Relator do projeto que originou o Plano Estadual de Educação do Ceará, o deputado Elmano de Freitas (PT) diz que as novas medidas tornam os prazos estabelecidos pela Assembleia inviáveis. "A grande questão do PNE era garantir financiamento para alcançar as metas. Se eu estabeleço como limite de gasto a correção da inflação, não poderei fazer novos investimentos. O plano vira letra morta. A medida também impacta no plano do Ceará", explica. Embora argumente que o Governo do Estado tem interesse em cumprir o plano, Elmano acredita que os recursos estaduais não serão suficientes para cumprir as metas.

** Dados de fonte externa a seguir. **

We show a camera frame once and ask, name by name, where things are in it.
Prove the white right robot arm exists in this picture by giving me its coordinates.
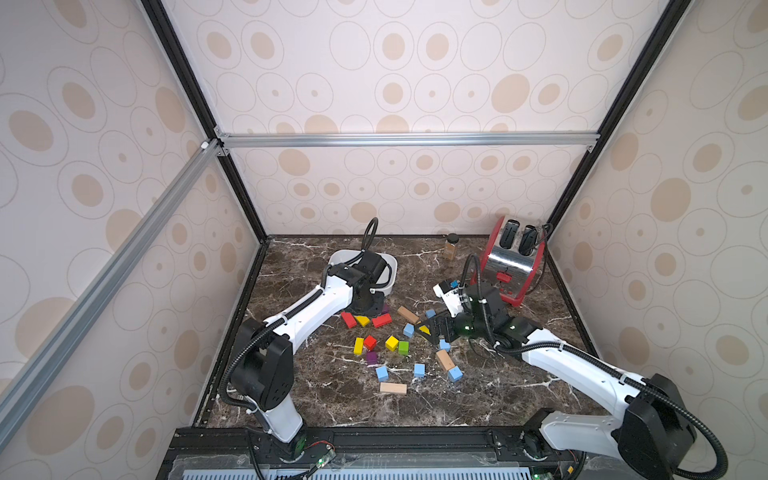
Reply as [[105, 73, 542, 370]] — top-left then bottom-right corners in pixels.
[[428, 281, 729, 479]]

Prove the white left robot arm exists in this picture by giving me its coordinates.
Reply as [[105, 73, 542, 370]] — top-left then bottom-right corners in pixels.
[[218, 250, 398, 445]]

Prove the white rectangular dish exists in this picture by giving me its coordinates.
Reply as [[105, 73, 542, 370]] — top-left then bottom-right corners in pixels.
[[328, 249, 398, 296]]

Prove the long red block left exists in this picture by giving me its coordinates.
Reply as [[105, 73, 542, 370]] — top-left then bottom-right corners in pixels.
[[341, 312, 358, 329]]

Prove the long red block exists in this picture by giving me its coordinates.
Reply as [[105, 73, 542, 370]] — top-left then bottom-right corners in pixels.
[[341, 312, 358, 329], [372, 313, 392, 328]]

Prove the long red block middle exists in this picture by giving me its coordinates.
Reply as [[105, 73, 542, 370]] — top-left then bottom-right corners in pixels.
[[372, 313, 392, 328]]

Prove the tan block right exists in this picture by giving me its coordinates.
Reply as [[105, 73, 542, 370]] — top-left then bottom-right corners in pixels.
[[436, 350, 455, 371]]

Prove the small red cube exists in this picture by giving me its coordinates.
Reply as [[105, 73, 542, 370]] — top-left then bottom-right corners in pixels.
[[363, 336, 377, 351]]

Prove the red silver toaster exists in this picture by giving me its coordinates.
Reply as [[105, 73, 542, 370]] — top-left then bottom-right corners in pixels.
[[480, 215, 552, 307]]

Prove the long tan block upper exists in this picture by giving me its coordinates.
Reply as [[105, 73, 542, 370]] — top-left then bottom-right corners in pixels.
[[397, 306, 420, 325]]

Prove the long tan block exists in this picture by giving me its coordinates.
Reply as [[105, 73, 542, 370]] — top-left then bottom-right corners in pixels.
[[380, 382, 408, 395], [397, 306, 420, 325]]

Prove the narrow yellow block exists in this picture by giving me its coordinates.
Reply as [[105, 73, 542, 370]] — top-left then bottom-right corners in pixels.
[[353, 337, 364, 356]]

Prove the small yellow cube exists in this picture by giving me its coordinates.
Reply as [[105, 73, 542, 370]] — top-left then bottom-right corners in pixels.
[[385, 336, 399, 351]]

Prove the small brown spice jar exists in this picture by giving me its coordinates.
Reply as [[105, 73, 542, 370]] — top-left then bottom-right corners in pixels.
[[443, 233, 460, 260]]

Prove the long tan block bottom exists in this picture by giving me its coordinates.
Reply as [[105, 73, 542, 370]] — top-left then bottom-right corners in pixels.
[[380, 382, 408, 395]]

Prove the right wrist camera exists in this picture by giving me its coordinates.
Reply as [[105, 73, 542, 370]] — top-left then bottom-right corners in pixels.
[[433, 280, 468, 318]]

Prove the silver horizontal frame bar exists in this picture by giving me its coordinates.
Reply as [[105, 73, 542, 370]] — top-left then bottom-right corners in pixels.
[[221, 131, 600, 148]]

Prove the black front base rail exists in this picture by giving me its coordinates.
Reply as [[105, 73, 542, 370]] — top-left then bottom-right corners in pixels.
[[157, 427, 637, 479]]

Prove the silver diagonal frame bar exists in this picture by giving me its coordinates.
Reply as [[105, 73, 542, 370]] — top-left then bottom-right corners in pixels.
[[1, 139, 221, 448]]

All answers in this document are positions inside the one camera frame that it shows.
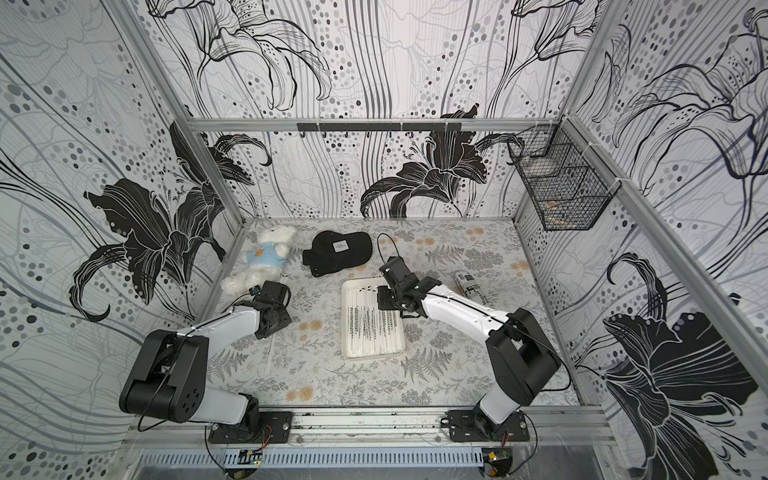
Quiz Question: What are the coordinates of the straw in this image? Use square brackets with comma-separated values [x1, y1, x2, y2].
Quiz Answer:
[347, 291, 357, 358]

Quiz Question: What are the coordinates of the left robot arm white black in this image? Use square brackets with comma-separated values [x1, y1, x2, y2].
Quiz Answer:
[118, 281, 291, 432]

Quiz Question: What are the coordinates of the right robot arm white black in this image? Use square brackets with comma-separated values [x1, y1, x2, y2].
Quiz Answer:
[380, 256, 562, 427]

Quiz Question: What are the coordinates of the white storage tray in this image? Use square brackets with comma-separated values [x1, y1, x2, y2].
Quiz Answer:
[340, 278, 406, 361]

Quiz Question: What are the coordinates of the white teddy bear blue shirt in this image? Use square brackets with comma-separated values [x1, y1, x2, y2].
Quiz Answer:
[220, 225, 297, 296]

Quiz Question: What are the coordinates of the small remote device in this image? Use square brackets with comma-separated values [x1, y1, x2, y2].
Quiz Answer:
[454, 272, 489, 305]

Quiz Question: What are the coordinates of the black cap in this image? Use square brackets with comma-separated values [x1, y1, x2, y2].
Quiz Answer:
[302, 230, 373, 277]

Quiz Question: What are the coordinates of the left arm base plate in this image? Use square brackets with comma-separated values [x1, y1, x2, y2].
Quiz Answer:
[207, 410, 293, 445]

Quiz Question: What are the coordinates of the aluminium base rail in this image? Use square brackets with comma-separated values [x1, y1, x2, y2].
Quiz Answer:
[123, 405, 618, 449]

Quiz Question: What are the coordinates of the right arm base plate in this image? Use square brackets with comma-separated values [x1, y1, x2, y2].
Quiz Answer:
[440, 409, 530, 443]

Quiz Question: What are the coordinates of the white cable duct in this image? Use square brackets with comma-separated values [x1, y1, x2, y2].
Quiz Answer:
[140, 447, 483, 469]

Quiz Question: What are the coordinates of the black wall bar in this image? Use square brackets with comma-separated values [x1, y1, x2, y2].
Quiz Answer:
[296, 121, 463, 133]

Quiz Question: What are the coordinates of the black wire basket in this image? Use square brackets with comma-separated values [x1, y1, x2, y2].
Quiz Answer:
[506, 120, 615, 231]

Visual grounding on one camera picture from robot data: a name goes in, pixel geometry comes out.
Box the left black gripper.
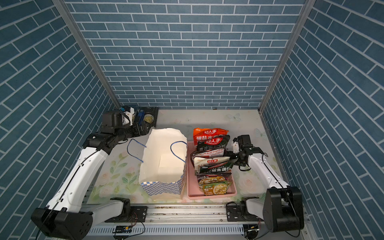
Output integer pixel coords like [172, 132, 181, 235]
[114, 119, 153, 142]

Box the dark red condiment packet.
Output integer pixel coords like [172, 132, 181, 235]
[197, 135, 231, 151]

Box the white checkered paper bag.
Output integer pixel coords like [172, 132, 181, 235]
[127, 128, 188, 201]

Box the orange red condiment packet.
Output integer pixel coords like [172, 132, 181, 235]
[193, 128, 229, 146]

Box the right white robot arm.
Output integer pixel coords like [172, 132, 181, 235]
[233, 135, 304, 233]

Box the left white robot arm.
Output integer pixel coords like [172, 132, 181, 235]
[31, 123, 151, 240]

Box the green dark condiment packet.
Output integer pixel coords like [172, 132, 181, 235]
[197, 161, 235, 175]

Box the black hardcover book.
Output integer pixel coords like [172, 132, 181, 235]
[134, 107, 159, 127]

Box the pink perforated plastic basket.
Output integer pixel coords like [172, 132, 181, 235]
[186, 141, 237, 200]

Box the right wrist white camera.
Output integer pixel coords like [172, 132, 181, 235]
[232, 141, 240, 154]

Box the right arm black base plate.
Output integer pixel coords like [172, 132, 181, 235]
[225, 202, 261, 222]

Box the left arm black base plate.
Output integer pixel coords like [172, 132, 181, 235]
[105, 206, 148, 223]

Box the aluminium mounting rail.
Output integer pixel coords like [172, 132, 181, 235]
[84, 203, 317, 240]

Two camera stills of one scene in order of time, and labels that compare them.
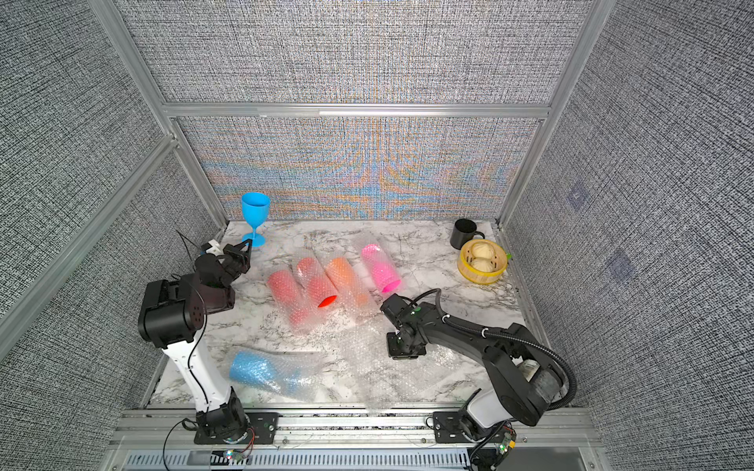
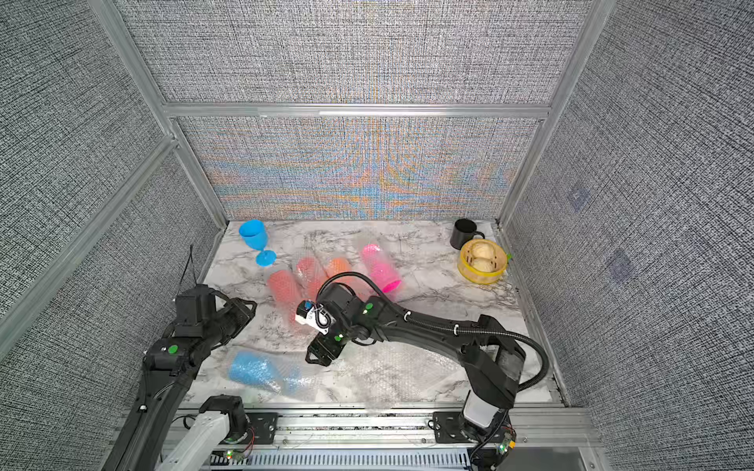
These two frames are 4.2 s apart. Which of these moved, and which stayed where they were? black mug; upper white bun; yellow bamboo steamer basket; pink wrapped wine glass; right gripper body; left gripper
Moved: right gripper body; left gripper
Stayed: upper white bun; pink wrapped wine glass; black mug; yellow bamboo steamer basket
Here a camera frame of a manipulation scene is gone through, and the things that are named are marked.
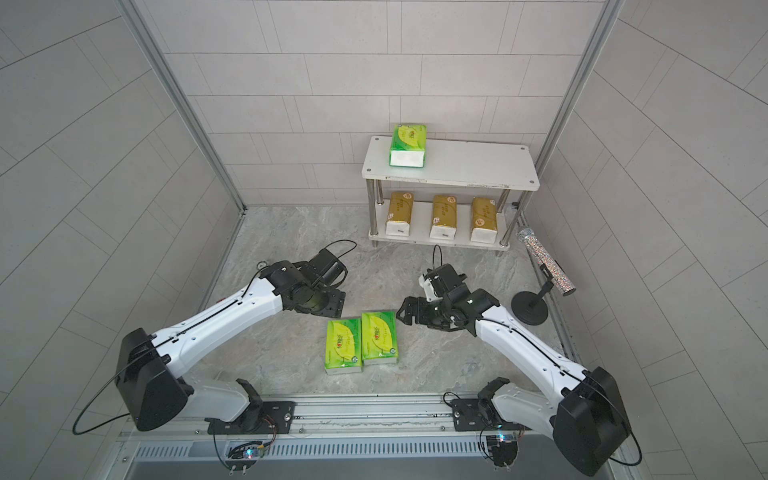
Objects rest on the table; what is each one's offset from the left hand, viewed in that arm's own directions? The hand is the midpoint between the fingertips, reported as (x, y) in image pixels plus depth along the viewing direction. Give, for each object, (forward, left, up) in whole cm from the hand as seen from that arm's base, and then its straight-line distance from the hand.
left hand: (339, 306), depth 79 cm
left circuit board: (-31, +18, -10) cm, 38 cm away
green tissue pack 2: (-5, -11, -4) cm, 13 cm away
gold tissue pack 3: (+28, -43, +3) cm, 52 cm away
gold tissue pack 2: (+31, -31, +2) cm, 44 cm away
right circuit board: (-30, -40, -10) cm, 51 cm away
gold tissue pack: (+32, -16, +2) cm, 36 cm away
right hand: (-3, -19, 0) cm, 19 cm away
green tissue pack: (-9, -1, -5) cm, 10 cm away
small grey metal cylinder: (+17, +28, -6) cm, 34 cm away
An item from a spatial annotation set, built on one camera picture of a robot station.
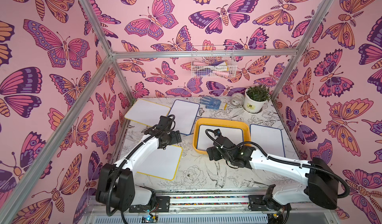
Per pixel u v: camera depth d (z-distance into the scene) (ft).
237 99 3.83
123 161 1.47
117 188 1.36
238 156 1.96
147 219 2.37
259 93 3.28
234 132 3.08
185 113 3.78
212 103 3.83
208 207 2.40
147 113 3.72
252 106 3.47
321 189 1.29
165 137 2.43
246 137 3.10
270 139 3.20
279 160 1.60
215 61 3.16
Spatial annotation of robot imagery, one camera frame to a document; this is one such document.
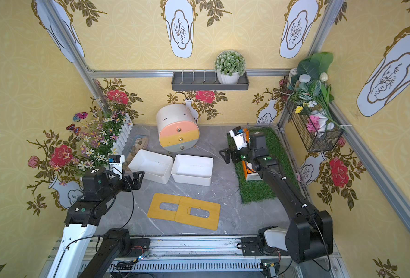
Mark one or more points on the artificial flower bouquet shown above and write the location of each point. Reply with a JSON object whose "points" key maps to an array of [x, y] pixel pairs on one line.
{"points": [[312, 94]]}

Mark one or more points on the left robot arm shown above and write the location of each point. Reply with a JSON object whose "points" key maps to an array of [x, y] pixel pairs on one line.
{"points": [[81, 224]]}

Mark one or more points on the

Após editar a medida provisória que reforma o ensino médio, o presidente Temer disse pretender dar celeridade ao tema, que, apesar de ser discutido há anos no Congresso, não tinha perspectiva para votação. Sobre isso, Elmano afirma que é "um atropelo da sociedade e do parlamento pela pressa de provar uma reforma em uma área tão vital".
Já o deputado Carlos Matos (PSDB) defende que tanto a PEC 55 quanto a MP do Ensino Médio são ações necessárias e urgentes. O tucano discorda que as medidas desrespeitem o parlamento ou mesmo ignore posicionamentos de entidades da sociedade, alegando que a construção dos planos não teve uma participação popular real. "Houve uma manipulação grande e não um debate sério", diz.
Já a reforma do ensino médio, defende, é um processo que seguirá em discussão. "Nossa educação está em um patamar fraco quando se compara com outros países", diz. A Câmara Federal abriu um espaço na internet pata que os cidadãos colaboram com o texto sobre reforma do ensino médio, que já recebeu 560 emendas de parlamentares.